Issu de la viticulture biodynamique, comme toutes les productions du domaine Cazes, passé à ces pratiques dès 1997, ce vin doux « jeune et frais » a quitté les chais à peine deux mois après les vendanges. Premier muscat de l’année, il présente des arômes « d’agrumes, de fruits exotiques, de pêches blanches, de litchis, de fleurs d’oranger et de menthe fraîche. » S’il est une « invitation au plaisir » pour l’amateur, ce muscat de Noël est aussi un partenaire idéal en cuisine : « En sauce, en espuma ou en mousse, le muscat retravaillé égayera les volailles et poissons. » Disponible en ligne, ce vin certifié bio est également proposé à la boutique de la maison Cazes, à Rivesaltes, aux côtés d’une collection de vieux millésimes et de produits régionaux sélectionnés par l’équipe du domaine. L’amateur y trouvera également les côtes-du-roussillon Villages emblématiques de la maison, Alter et Ego, dotés d’un nouveau flacon et assortis d’une nouvelle cuvée, Ego blanc, lancée en septembre dernier.

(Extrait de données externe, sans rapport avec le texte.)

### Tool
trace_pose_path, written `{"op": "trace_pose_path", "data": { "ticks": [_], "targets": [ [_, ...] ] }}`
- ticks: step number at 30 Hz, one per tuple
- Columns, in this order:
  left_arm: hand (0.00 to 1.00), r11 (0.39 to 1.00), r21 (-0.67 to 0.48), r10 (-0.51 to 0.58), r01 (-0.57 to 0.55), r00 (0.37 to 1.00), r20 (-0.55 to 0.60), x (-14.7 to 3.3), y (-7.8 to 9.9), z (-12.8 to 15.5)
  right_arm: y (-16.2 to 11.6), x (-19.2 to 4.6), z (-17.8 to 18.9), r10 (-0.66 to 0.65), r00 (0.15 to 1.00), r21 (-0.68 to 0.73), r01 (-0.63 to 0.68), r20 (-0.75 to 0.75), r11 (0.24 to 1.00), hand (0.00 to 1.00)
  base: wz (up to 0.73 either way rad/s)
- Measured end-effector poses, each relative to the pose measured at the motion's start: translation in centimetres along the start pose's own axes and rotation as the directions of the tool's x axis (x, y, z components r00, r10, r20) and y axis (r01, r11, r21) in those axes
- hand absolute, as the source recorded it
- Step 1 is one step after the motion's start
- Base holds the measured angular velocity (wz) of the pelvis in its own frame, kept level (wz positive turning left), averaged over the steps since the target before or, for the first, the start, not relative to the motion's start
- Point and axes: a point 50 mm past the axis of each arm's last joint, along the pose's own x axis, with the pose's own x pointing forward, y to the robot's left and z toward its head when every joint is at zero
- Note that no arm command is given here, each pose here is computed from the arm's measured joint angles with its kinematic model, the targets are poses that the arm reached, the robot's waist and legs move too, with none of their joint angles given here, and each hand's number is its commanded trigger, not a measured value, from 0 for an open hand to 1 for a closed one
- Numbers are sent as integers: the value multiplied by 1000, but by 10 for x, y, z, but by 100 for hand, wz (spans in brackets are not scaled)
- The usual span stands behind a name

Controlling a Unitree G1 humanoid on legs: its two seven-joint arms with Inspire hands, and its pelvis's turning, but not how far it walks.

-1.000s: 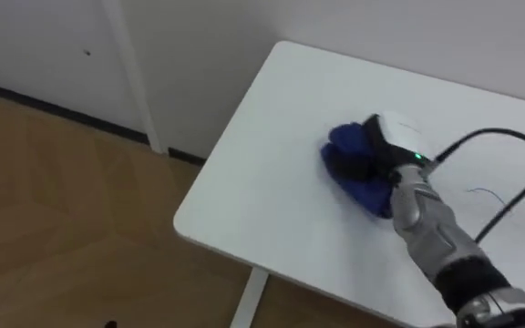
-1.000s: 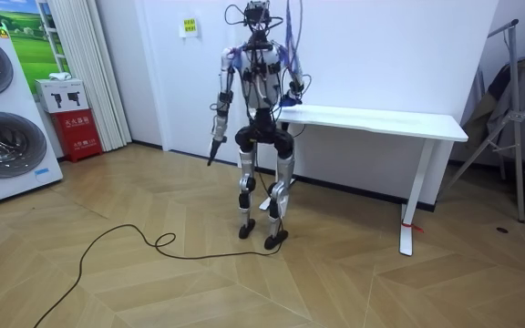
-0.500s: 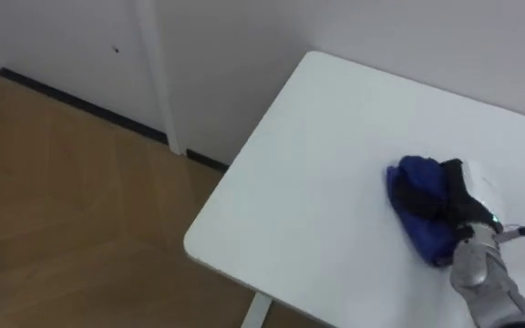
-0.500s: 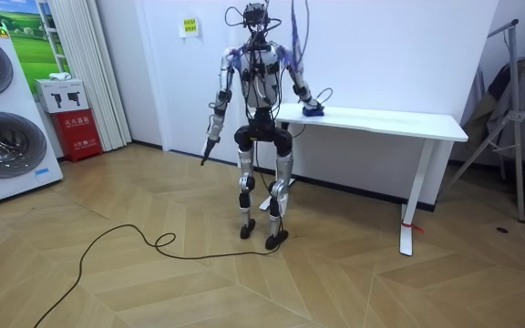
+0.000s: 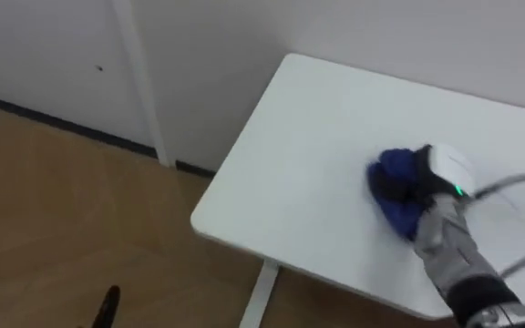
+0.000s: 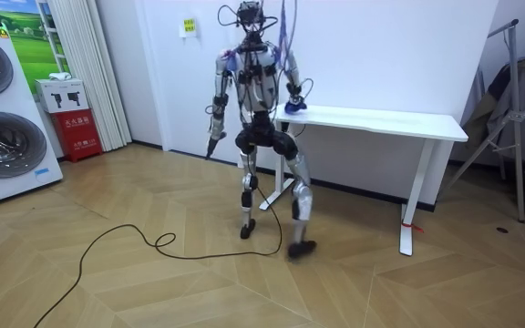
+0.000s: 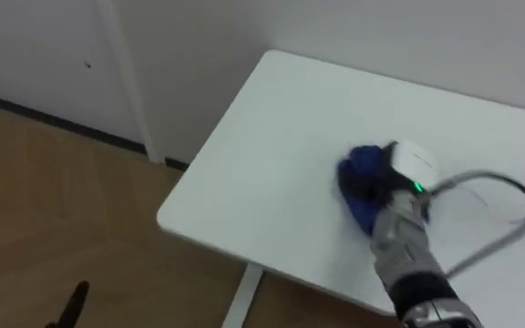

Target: Wipe table

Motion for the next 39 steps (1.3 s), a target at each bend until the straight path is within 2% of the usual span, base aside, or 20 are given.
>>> {"op": "trace_pose_path", "data": {
  "ticks": [3, 5, 7, 9, 11, 13, 15, 18, 20, 23, 25, 27, 29, 32, 34, 36, 39],
  "targets": [
    [0, 999, 35, 39, -39, 999, -11, 1, 19, -7, -8, 2, -19, -25, 999, -10, 24, -41, 1000, 100, 88],
    [0, 995, 54, 92, -89, 994, -58, 0, 44, -21, -1, -13, -48, -21, 992, 44, 27, -124, 999, 100, 39],
    [0, 993, 23, 122, -120, 986, -113, -6, 52, -40, 1, -24, -67, -19, 988, 28, 23, -154, 999, 100, -19],
    [0, 994, 11, 112, -111, 983, -145, -11, 50, -53, -4, -38, -96, -31, 977, -16, 28, -210, 999, 100, 21],
    [0, 996, 2, 84, -85, 981, -172, -17, 37, -63, -10, -56, -132, -26, 941, -45, 12, -338, 999, 100, 27],
    [0, 998, -11, 54, -57, 981, -188, -20, 25, -68, -13, -59, -139, -20, 926, -49, 1, -376, 999, 100, -39],
    [0, 999, -27, 19, -24, 981, -193, -22, 15, -68, -16, -51, -128, -12, 936, -36, 0, -352, 999, 100, -57],
    [0, 999, -29, -33, 28, 982, -187, -23, -1, -65, -9, -25, -73, 14, 977, -16, -18, -213, 1000, 100, -88],
    [0, 998, -38, -64, 58, 983, -174, -22, -6, -60, -13, -1, -7, 3, 1000, -7, -3, -12, 1000, 100, -64],
    [0, 995, -87, -59, 47, 988, -144, -18, -6, -48, -13, 4, 27, 6, 989, -22, -2, 149, 1000, 100, 6],
    [0, 995, -85, -61, 47, 984, -169, -22, -8, -56, -10, 1, 20, 1, 992, -18, 2, 129, 1000, 100, 52],
    [0, 995, -95, -41, 24, 981, -187, -24, -3, -61, -2, -12, -2, -23, 996, 54, 18, 83, 998, 100, 86],
    [0, 996, -86, -8, -12, 973, -229, -29, 2, -75, 12, -35, -36, -46, 999, 137, 48, -14, 989, 100, 77],
    [0, 992, -93, 58, -85, 963, -262, -34, 15, -87, 20, -65, -74, -70, 986, 172, 95, -149, 981, 100, 42],
    [0, 991, -94, 73, -99, 966, -248, -32, 18, -84, 22, -77, -92, -67, 976, 167, 103, -210, 981, 100, 17],
    [0, 991, -99, 68, -92, 972, -225, -29, 16, -77, 24, -79, -97, -55, 970, 176, 99, -238, 979, 100, -10],
    [0, 992, -114, 28, -49, 984, -174, -23, 2, -57, 18, -63, -85, -44, 972, 158, 82, -231, 984, 100, -42]
  ]
}}
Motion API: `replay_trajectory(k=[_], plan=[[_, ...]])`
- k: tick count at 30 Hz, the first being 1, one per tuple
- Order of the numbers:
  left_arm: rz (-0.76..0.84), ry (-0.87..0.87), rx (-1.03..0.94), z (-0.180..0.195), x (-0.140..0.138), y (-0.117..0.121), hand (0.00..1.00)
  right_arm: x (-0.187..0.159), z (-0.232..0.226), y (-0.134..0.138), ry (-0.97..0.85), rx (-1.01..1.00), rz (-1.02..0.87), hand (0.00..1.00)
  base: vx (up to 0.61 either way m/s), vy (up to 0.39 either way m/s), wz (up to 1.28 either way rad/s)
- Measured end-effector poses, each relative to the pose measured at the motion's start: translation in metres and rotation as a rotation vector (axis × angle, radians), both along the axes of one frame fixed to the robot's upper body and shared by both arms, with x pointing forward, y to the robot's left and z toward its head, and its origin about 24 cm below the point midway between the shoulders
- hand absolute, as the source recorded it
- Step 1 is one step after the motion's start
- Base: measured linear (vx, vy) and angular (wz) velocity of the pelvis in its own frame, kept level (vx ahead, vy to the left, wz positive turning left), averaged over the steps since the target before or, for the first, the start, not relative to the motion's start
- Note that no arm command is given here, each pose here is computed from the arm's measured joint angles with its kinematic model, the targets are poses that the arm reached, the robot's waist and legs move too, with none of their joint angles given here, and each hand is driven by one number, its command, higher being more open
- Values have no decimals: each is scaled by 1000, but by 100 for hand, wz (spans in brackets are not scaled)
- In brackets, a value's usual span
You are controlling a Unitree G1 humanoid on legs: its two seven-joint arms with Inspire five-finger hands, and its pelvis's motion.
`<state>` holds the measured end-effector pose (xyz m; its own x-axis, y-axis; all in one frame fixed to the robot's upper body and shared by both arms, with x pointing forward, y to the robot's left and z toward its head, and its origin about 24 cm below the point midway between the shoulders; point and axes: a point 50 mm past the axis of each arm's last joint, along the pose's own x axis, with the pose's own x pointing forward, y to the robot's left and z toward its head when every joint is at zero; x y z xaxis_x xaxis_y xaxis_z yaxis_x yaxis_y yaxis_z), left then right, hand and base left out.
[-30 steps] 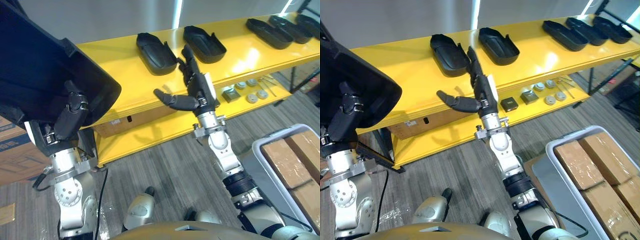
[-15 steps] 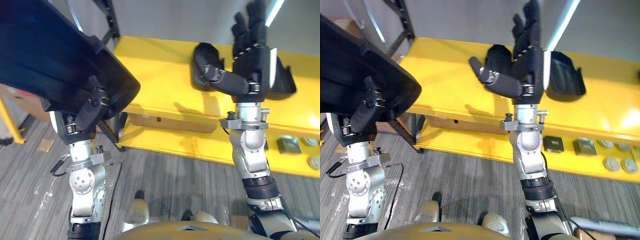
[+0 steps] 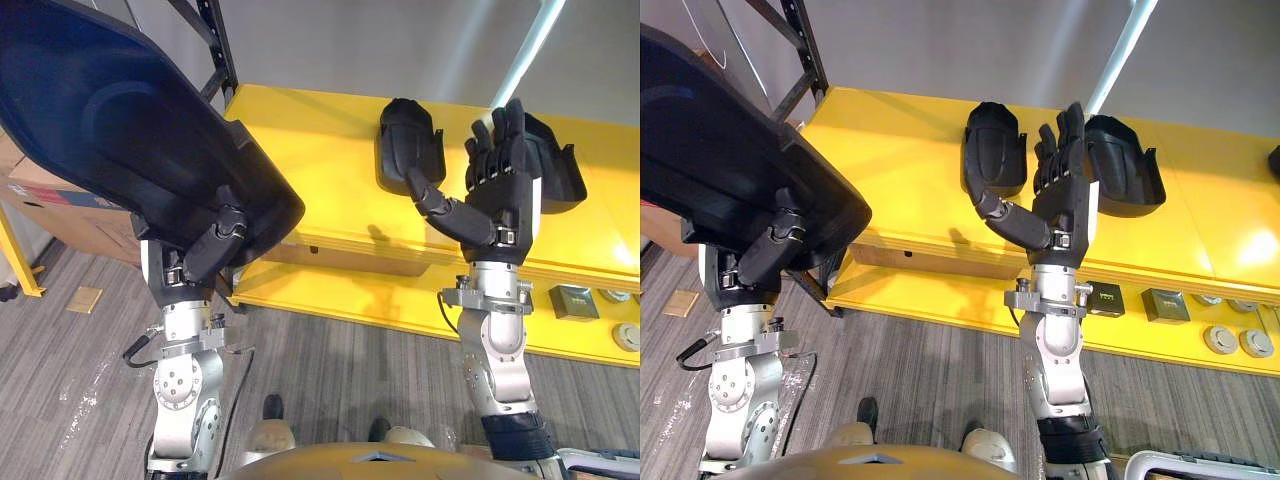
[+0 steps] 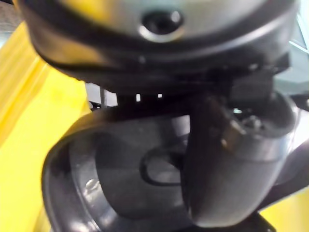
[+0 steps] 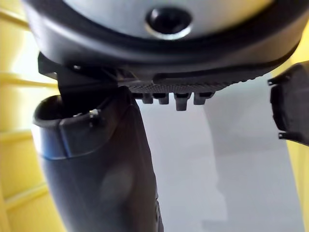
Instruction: Walk over and take three plastic housings, then place them on the shelf
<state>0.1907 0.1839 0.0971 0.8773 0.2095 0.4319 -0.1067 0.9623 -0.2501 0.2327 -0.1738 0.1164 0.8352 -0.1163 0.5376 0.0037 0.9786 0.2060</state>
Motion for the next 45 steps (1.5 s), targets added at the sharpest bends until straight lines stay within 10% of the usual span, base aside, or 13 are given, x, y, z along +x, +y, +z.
replay_trajectory(k=[13,22,31,45], plan=[[-94,15,155,-7,13,-25,0,9,14,7,-57,29,53,100,-64,216,16],[-87,124,261,-15,8,12,0,-9,-15,20,45,134,5,100,45,316,-15],[-287,140,312,-15,22,-31,0,-5,-8,-3,39,25,-79,100,45,-23,15],[-197,141,454,21,92,-3,0,-23,-41,-25,254,-38,-13,100,-56,0,-32]])
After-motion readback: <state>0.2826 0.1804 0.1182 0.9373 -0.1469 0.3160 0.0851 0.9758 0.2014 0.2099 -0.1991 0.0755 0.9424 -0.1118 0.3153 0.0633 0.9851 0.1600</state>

Domaine Cazes, muscat de Noël 2017, 12,50 euros.

Un rosé pour l’hiver


L’engouement de plus en plus significatif des consommateurs pour le vin rosé, qui représente un verre sur trois désormais, n’est pas réservé à la seule belle saison. La cuvée Grain de Glace proposée dès 2009 par les vignerons réunis depuis 1964 sous la bannière “Maîtres-vignerons de la presqu’île de Saint-Tropez” en apporte une belle preuve avec ce millésime 2017 qui fait l’objet d’une production de 115 000 bouteilles quand le 2011 représentait 25 000 bouteilles. Mis en vente chaque année début décembre (9,50 euros environ), ce rosé de première presse est un assemblage de cinsault, grenache et syrah issu d’une vinification parcellaire et de vendanges nocturnes. Si l’habillage de la bouteille est chaque fois différent, c’est toujours à un animal associé au froid qu’il fait référence. Pour cette neuvième cuvée, place au tigre blanc.

#7 Indispensables


Outil œnologique de précision inventé et fabriqué en France dont nous vous avions parlé plus en détail ici et , la “carafe de poche” d’Optiwine fait ces jours-ci l’objet d’un coffret proposé en édition limitée. Baptisé l’Essentiel, il contient, outre l’indispensable “optiwiner” permettant de réveiller son vin en douceur grâce à un procédé breveté basé sur la nano-aération, un stop-gouttes et un sommelier à deux points d’appui en acier et téflon.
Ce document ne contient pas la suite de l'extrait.